Birgit Kubik (51) ist die 268. Einsiedlerin in der rund 68 Meter hoch gelegenen Türmerstube des Linzer Mariendoms, wie die Medienstelle des Doms berichtete. Kubik bleibt eine Woche in der über 395 Stufen erreichbaren Einsamkeit. Damit wird das Erfolgsprojekt nach dreijähriger Sanierung des Turmhelms fortgesetzt. Initiiert wurde es 2009, als Linz Kulturhauptstadt Europas war.
Umgang mit der Einsamkeit
Das Interesse an der Turm-Eremitage ist ungebrochen hoch, berichtet Initiator Hubert Nitsch: "Einsamkeit ist ein zentrales Thema in unserer Gesellschaft - und Corona hat das natürlich in den vergangenen beiden Jahren noch verstärkt." Im herausfordernden Umgang mit Einsamkeitssituationen habe die Kirche große Erfahrung, so der Leiter des Kunstreferates der Diözese Linz: Sie habe und verwalte Räume der Stille, die oft historisch gewachsen sind und eine Alternative bieten, die kaum jemand anderer habe.

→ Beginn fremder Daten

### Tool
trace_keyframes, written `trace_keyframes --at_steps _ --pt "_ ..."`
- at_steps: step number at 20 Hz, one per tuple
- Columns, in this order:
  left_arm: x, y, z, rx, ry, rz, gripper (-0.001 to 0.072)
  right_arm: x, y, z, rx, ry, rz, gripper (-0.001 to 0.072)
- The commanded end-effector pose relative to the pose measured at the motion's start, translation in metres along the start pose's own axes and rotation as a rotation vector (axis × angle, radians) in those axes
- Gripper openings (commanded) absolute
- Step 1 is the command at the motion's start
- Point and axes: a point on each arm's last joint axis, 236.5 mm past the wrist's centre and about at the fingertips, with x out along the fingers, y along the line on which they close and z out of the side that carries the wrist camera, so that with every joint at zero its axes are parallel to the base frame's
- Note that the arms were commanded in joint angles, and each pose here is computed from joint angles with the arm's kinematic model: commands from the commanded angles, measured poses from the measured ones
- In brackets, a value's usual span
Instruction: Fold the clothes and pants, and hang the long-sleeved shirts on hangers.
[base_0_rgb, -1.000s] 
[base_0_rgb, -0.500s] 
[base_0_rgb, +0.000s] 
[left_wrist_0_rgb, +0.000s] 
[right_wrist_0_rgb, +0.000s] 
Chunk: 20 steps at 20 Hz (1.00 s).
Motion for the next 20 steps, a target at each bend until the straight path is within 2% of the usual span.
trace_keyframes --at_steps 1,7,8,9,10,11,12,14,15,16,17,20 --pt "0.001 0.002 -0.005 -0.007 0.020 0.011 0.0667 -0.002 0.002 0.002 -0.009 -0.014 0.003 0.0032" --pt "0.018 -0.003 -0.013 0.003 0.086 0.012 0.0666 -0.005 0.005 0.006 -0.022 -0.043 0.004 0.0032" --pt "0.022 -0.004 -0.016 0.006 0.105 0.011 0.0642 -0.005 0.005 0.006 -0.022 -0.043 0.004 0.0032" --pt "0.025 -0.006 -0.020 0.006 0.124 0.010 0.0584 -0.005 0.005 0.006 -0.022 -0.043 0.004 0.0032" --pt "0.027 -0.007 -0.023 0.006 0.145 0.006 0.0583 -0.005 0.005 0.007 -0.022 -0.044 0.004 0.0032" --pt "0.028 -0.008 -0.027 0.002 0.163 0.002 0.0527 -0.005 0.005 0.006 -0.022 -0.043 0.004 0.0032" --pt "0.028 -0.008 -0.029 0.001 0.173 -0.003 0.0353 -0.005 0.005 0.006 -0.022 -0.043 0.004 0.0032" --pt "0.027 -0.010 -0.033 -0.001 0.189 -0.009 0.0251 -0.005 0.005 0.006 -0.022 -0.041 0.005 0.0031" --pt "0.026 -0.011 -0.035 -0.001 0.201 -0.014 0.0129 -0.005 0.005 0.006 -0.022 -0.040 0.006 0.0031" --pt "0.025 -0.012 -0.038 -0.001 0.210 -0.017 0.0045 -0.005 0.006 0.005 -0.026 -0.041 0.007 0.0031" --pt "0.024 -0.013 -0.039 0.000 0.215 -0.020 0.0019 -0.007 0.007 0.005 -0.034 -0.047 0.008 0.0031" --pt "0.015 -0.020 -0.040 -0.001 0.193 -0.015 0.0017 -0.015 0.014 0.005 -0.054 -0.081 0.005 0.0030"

Durch das Tagebuch, das die Eremiten jeweils führen und weitergeben sollen, bestehe eine Art "Generationenvertrag": "Wir stehen damit in einer Tradition, die in die Zukunft gerichtet ist."
Spirituelle Begleitung und Tagebuch
Die Türmerstube wurde im Zweiten Weltkrieg eingebaut und als Beobachtungsposten genutzt, um etwaige Bombentreffer schneller lokalisieren und Hilfe koordinieren zu können. Als Eremitage steht der neun Quadratmeter große Raum in der Fastenzeit und zu Ostern, im Juli und August sowie im Advent und zu Weihnachten zur Verfügung. Die Teilnahme ist ab 18 Jahren möglich, unabhängig von Herkunft und religiöser Zugehörigkeit. Eine gewisse Grundkondition wird aufgrund der 395 Stufen vorausgesetzt.
Tägliche Treffen mit einer spirituellen Begleitperson und das Tagebuch strukturieren diese Woche. Einmal am Tag holen sich die Teilnehmenden in der Kirche ein warmes Mittagessen sowie Abendessen und Frühstück für den Folgetag ab. Jeden Freitag kann man der Eremitin oder dem Eremiten beim Mittagsgebet im Mariendom begegnen.
Für Birgit Kubik ist die Eremitinnenwoche ein Geschenk ihrer Familie zum 50. Geburtstag. "Die Aussicht auf diese Woche war während der vergangenen eineinhalb Jahre ein Anker für mich, ein Lichtblick", so die Mutter zweier Kinder. Ausschließlich Zeit für sich selbst zu haben, lesen und in die Weite schauen zu können, sei für sie ein Luxus; sie wolle "Energie und Zuversicht tanken".